▼

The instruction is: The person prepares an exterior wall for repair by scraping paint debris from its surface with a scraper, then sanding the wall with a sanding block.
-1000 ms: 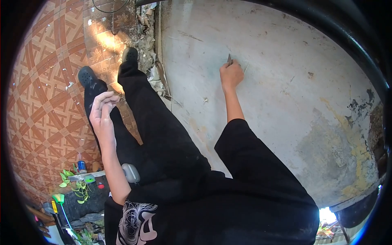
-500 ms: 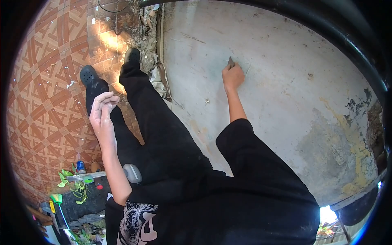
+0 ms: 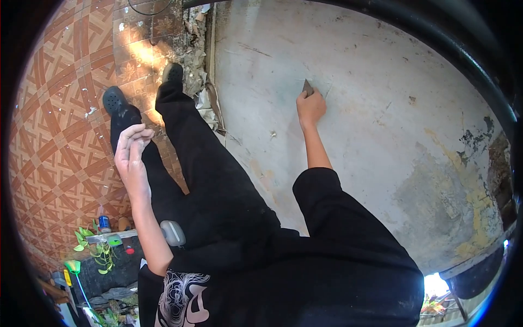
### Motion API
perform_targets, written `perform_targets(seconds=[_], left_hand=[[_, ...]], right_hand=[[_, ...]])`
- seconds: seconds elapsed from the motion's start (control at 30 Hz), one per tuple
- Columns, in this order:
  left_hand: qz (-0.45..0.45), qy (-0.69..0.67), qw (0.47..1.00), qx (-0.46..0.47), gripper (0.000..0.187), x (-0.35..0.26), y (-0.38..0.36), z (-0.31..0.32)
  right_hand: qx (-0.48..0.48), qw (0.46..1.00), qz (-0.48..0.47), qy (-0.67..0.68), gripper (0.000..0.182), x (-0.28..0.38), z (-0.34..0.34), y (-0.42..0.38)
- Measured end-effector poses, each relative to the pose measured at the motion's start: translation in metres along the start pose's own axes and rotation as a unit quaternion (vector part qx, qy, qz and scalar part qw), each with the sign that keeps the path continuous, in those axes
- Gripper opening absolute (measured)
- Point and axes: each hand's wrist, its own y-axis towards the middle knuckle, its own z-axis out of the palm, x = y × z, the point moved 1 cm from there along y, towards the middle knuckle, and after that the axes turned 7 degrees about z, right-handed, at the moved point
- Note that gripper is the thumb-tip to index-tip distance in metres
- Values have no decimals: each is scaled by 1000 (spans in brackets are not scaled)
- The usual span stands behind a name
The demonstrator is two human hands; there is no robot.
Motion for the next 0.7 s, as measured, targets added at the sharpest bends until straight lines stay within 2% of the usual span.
perform_targets(seconds=[0.07, 0.23, 0.37, 0.5, 0.53, 0.6, 0.7], left_hand=[[-8, 0, 1000, 1, 22, 3, -3, 4], [-8, -4, 1000, 6, 22, -1, -10, 6], [-6, -2, 1000, 3, 22, -7, -11, -5], [-13, 1, 1000, -1, 21, -5, -9, -9], [-15, 0, 1000, 3, 21, -4, -11, -9], [-18, 8, 1000, 17, 20, -3, -16, -6], [-36, 12, 997, 64, 18, 4, -20, 0]], right_hand=[[-17, 1000, 10, 11, 20, -6, -1, -1], [49, 998, -41, -9, 19, 12, 49, 8], [79, 997, -13, -9, 19, 12, 19, -14], [-19, 996, -1, 86, 21, -20, -49, -42], [-21, 996, 1, 85, 21, -27, -64, -44], [-109, 992, 11, 64, 23, -40, -90, -45], [-93, 996, 6, 3, 26, -52, -92, -22]])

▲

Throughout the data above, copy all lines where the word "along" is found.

Your response —
- Measured end-effector poses, each relative to the pose measured at the motion's start: translation in metres along the start pose's own axes and rotation as a unit quaternion (vector part qx, qy, qz and scalar part qw), each with the sign that keeps the path continuous, in those axes
- Point and axes: each hand's wrist, its own y-axis towards the middle knuckle, its own z-axis out of the palm, x = y × z, the point moved 1 cm from there along y, towards the middle knuckle, and after that the axes turned 7 degrees about z, right-handed, at the moved point

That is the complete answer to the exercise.